Halkların Demokratik Kongresi (HDK) bileşeni olan EDP ve Yeşiller, seçimlere HDK ile girme ihtimalleri olduğunu söyledi.
Yeşiller Partisi Eş Sözcüsü Kemal Tuncaelli, Türkiye'de Adalet ve Kalkınma Partisi (AKP) iktidarının giderek otoriterleşen yönetim tarzından rahatsızlık duyan iki partinin seçeneksizlikten kısırlaşan siyasi ortamda özgürlükçü, eşitlikçi, sol ve yeşil bir siyasi alternatif yaratmak için yola çıktıklarını belirtti.
Yeşiller Partisi Eş Sözcüsü Sevil Turan, "Nasıl bir dünya istiyoruz"u şöyle açıkladı:
"Yaşlı dünyamızın savaşlar, ekonomik ve ekolojik krizlerle yıkıma uğradığı gerçeğinden hareketle; kendine ve doğaya, başka bir deyişle emeğine, diline, kimliğine, kültürüne, inancına ve ekosisteme sahip çıkarak, hep birlikte barışçıl bir yaşam isteyen milyonlarca insanın yeşerttiği bir umuttur."
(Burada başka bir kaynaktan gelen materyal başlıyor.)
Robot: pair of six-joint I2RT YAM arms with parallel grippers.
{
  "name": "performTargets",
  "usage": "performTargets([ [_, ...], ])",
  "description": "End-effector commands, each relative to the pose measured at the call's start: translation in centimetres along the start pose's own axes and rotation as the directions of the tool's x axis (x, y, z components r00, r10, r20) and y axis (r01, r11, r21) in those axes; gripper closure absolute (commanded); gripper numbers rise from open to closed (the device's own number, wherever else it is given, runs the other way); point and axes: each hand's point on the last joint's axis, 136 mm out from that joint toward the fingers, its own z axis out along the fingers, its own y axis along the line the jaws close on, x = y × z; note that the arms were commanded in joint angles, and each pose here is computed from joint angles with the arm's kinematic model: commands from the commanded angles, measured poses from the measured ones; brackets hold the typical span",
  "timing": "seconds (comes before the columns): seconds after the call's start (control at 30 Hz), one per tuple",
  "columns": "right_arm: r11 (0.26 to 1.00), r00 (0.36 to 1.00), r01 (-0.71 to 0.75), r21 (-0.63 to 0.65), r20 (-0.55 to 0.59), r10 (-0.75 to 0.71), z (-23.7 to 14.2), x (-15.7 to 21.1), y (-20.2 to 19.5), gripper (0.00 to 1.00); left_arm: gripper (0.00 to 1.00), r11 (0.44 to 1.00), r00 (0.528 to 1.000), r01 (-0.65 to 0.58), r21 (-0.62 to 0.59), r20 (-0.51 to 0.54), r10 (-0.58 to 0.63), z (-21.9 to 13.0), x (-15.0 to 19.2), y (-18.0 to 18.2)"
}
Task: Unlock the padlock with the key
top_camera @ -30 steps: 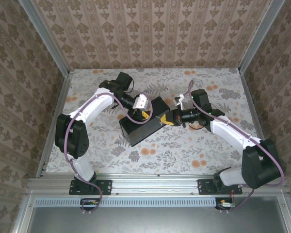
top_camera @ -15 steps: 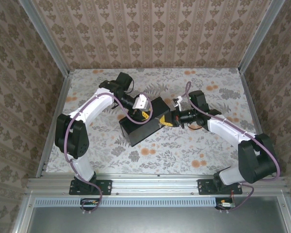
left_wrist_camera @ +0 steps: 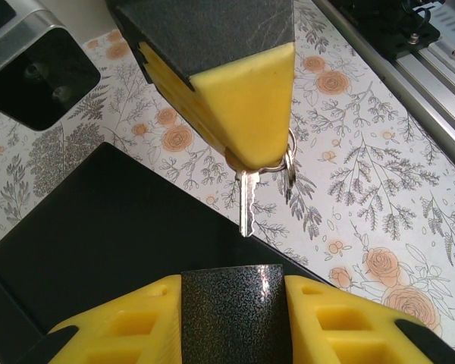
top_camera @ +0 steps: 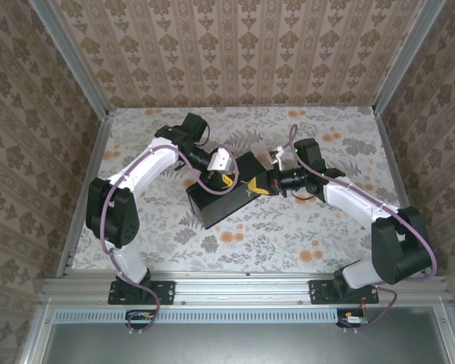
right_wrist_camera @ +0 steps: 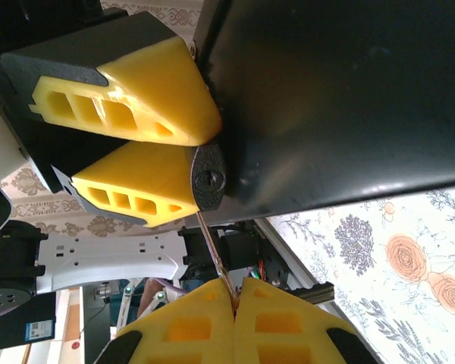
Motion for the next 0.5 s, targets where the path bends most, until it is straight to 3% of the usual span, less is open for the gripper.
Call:
performTargets([
  [0.0,0.999,0.999,0.032,-0.024,-0.014,-0.032,0.42,-0.45,1.13,0.99,0.67,0.997,0.996,-0.073,-0.006,0.054,0.074,-0.75,-2.18,-0.33],
  [0.47,0.999,0.999,0.034,0.013,-0.033,-0.034,0.9,-0.23,0.37,0.99,0.68,0.998,0.996,-0.066,-0.004,0.059,0.066,-0.85,-2.03,-0.3],
])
"Birarada yaşama kültürünü benimsiyoruz"
EDP Başkanı Ferdan Ergut, "Nasıl bir parti istiyoruz"u ise şöyle açıkladı:
"Farklı görüşlerin ve geleneklerin katkıda bulunduğu çoğulcu bir parti yaratacağız. Doğrudan demokrasiye inanıyoruz. Politik mücadelemiz her üyenin, her yerel örgütün, her çalışma grubunun eşit düzeyde katılımcılığıyla gerçekleşecek.
"Hiyerarşinin, lider hegemonyasının, erkek egemenliğinin olmadığı bir parti yaratıyoruz. Genel başkanlık yerine eşsözcülük sistemini, seçilmiş görevlerde kadın kotasını ve rotasyonu benimsiyoruz"
Ergut, şöyle devam etti:
"İnsanın doğanın bir parçası olduğuna inanıyoruz. Doğanın vazgeçilmez haklara sahip olduğunu, insanların doğanın ve diğer canlıların haklarını ve yaşam ortamını koruma sorumluluğuna sahip olduğunu düşünüyoruz.
"Hayata ve dünyaya soldan bakıyoruz. Politik çizgimiz solun dünyayı değiştirmek, demokrasiyi geliştirmek, barış içinde eşit ve özgür yaşamak için verdiği tarihsel mücadele birikimine dayanıyor.
"Savaşa, militarizme ve devlet şiddetine karşı mücadele ediyoruz. Daha iyi bir dünyanın mümkün olduğuna, bunun için de sistemi radikal bir biçimde değiştirmek gerektiğine inanıyoruz.
"Etnik kimlik, kültür, dil, din, cinsel yönelim ve cinsiyetiyle tek tip olma dayatmalarına karşı çoğulcu, farklılıkların eşit beraberliğine dayalı bir toplumsal yaşam hedefini savunuyoruz.
"Kürt sorunu, Alevi sorunu ve tüm etnik, dinî kimlik sorunlarının barış içinde kalıcı çözümünü, eşit yurttaşlık ilkesini merkeze koyarak aşabileceğimizi düşünüyoruz. Birarada yaşama kültürünü önemsiyoruz." (NV)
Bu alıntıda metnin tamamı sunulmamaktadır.